Drawbacks of calling it a disease
- May increase overtreatment (since one-third of Americans now have a “disease”)
- It’s unlikely to reduce healthcare spending–and it may increase it
- Could worsen health outcomes (by increasing reliance upon drugs and surgery)
- May increase civil suits against the food industry (short-circuiting a more promising cooperative approach of producing foods with more nutrition and fewer calories)
- May increase insurance premiums for individuals and employers (someone has to pay for the extra medical services treating obesity)
- May undermine prevention efforts and will do little to impact its treatment (puts the focus on treatment rather than prevention)

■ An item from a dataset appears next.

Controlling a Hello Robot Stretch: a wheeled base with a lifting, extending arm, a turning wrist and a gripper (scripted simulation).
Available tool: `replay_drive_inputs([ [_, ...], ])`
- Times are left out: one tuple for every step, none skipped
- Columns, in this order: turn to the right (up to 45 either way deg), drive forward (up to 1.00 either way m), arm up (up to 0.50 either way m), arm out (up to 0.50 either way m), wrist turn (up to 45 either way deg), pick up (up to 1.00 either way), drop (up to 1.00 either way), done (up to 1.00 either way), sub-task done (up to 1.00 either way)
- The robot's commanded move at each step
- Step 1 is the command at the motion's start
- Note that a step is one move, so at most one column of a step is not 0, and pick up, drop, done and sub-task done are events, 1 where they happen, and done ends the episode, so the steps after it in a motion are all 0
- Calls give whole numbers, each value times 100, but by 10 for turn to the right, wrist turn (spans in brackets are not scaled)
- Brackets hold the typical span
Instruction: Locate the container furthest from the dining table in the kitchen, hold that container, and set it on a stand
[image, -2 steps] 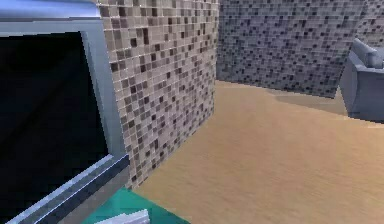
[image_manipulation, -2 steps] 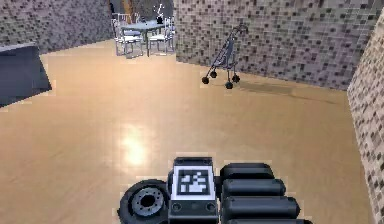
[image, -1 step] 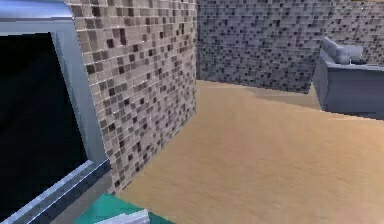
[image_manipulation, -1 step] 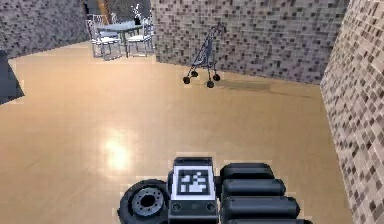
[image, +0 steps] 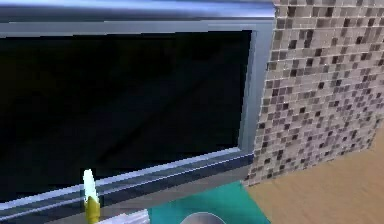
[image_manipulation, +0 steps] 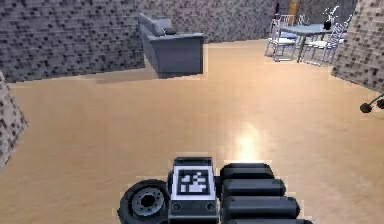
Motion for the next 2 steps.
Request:
replay_drive_inputs([
  [-450, 0, 0, 0, 0, 0, 0, 0, 0],
  [-300, 0, 0, 0, 0, 0, 0, 0, 0],
])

- Allows people to throw up their arms and surrender and do nothing (gives people an out not to take personal responsibility)

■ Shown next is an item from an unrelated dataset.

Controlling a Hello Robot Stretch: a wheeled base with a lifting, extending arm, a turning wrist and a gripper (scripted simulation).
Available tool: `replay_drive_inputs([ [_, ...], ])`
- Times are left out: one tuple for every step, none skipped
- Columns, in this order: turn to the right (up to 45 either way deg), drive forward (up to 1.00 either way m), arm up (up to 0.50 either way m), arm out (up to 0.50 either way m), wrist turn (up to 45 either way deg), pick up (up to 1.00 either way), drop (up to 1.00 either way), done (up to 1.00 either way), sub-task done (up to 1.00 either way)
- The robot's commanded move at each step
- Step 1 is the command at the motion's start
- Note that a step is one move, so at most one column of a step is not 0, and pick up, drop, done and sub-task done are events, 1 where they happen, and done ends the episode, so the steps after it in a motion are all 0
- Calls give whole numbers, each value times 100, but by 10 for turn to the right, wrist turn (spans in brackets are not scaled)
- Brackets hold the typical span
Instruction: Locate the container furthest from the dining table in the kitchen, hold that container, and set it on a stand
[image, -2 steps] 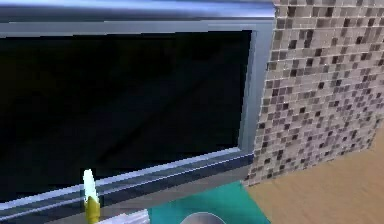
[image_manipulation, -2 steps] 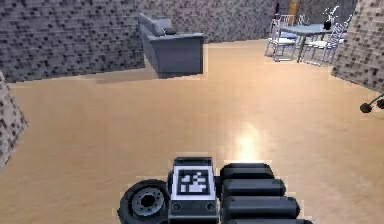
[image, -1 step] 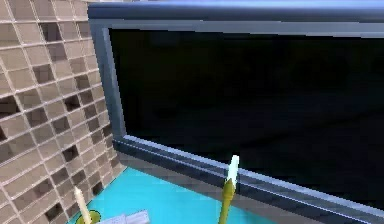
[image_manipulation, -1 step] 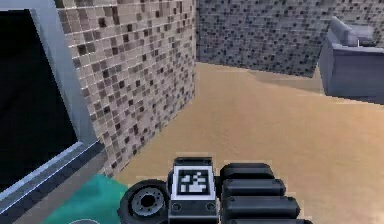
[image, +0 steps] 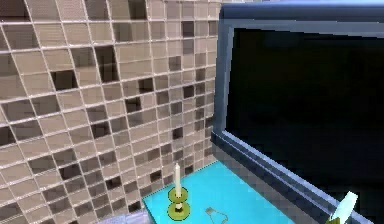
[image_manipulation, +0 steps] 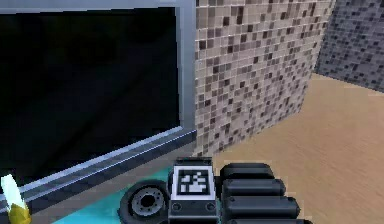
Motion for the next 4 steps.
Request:
replay_drive_inputs([
  [0, 0, 0, 28, 0, 0, 0, 0, 0],
  [0, 0, 0, 0, 390, 0, 0, 0, 0],
  [0, 0, -8, 0, 0, 0, 0, 0, 0],
  [0, 0, -32, 0, 0, 0, 0, 0, 0],
])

Opponents generally have a rough time calling obesity (BMI > 30) a disease when someone isn’t symptomatic or “sick.” However, when we consider coronary heart disease and diabetes, two widely-accepted, bonafide diseases, there are stages before full manifestation of the detectable disease that warrant treatment. One may think of obesity in a similar vein. Just because another risk factor hasn’t presented itself or been detected yet doesn’t mean the person isn’t “sick.”

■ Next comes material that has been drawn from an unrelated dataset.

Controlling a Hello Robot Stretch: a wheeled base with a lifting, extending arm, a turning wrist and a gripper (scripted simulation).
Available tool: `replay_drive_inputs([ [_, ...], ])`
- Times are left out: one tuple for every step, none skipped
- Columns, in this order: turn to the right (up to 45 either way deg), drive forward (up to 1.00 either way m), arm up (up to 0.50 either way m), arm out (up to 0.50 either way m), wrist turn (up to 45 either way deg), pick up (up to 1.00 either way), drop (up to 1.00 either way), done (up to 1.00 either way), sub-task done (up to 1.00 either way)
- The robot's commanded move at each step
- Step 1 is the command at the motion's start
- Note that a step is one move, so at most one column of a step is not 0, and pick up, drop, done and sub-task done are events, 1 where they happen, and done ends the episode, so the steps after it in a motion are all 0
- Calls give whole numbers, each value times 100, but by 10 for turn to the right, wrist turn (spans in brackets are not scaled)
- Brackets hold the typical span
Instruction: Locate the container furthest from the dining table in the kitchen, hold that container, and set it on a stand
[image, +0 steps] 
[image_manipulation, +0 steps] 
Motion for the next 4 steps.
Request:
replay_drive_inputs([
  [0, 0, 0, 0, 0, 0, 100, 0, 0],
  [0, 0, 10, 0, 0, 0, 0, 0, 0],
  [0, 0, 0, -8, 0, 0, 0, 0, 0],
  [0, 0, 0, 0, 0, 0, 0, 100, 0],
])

Others are concerned that “medicalizing” obesity takes the emphasis away from where it should be–and that is on lifestyle medicine. Dr. David Katz M.D., Director at Yale University Prevention Research Center, writes “So, do we skip right past concerns about access to produce and just make sure everyone has access to a pharmacy? Instead of helping people on SNAP find and afford broccoli, do we just pay for their Belviq (a weight-loss drug) and bariatric surgery?”
Conclusion
The AMA calling obesity a disease raises awareness and may reduce some of the stigma for the obese by recognizing that while personal responsibility still matters it’s not the sole determinant and cause of obesity. Their declaration may also help the treatment portion of managing our obesity epidemic. What remains to be seen is whether this new classification positively impacts the prevention portion as ultimately obesity prevention and lifestyle-management are more likely to create beneficial outcomes for everyone.
Obesity is a consequence of abundance, convenience and underlying biology. It might also be viewed as the perverse outcome of constantly expanding ‘choice’. What is certain is that this epidemic of ‘passive obesity’ is unlikely to come to a natural end, i.e. without intervention.
Tackling obesity is fundamentally an issue about healthy and sustainable living for current and future generations. This is only likely to be achieved if there is a paradigm shift in thinking, not just by Government but by individuals, families, business and society as a whole. There is therefore an urgent need for leadership, vision and, above all, sustained commitment.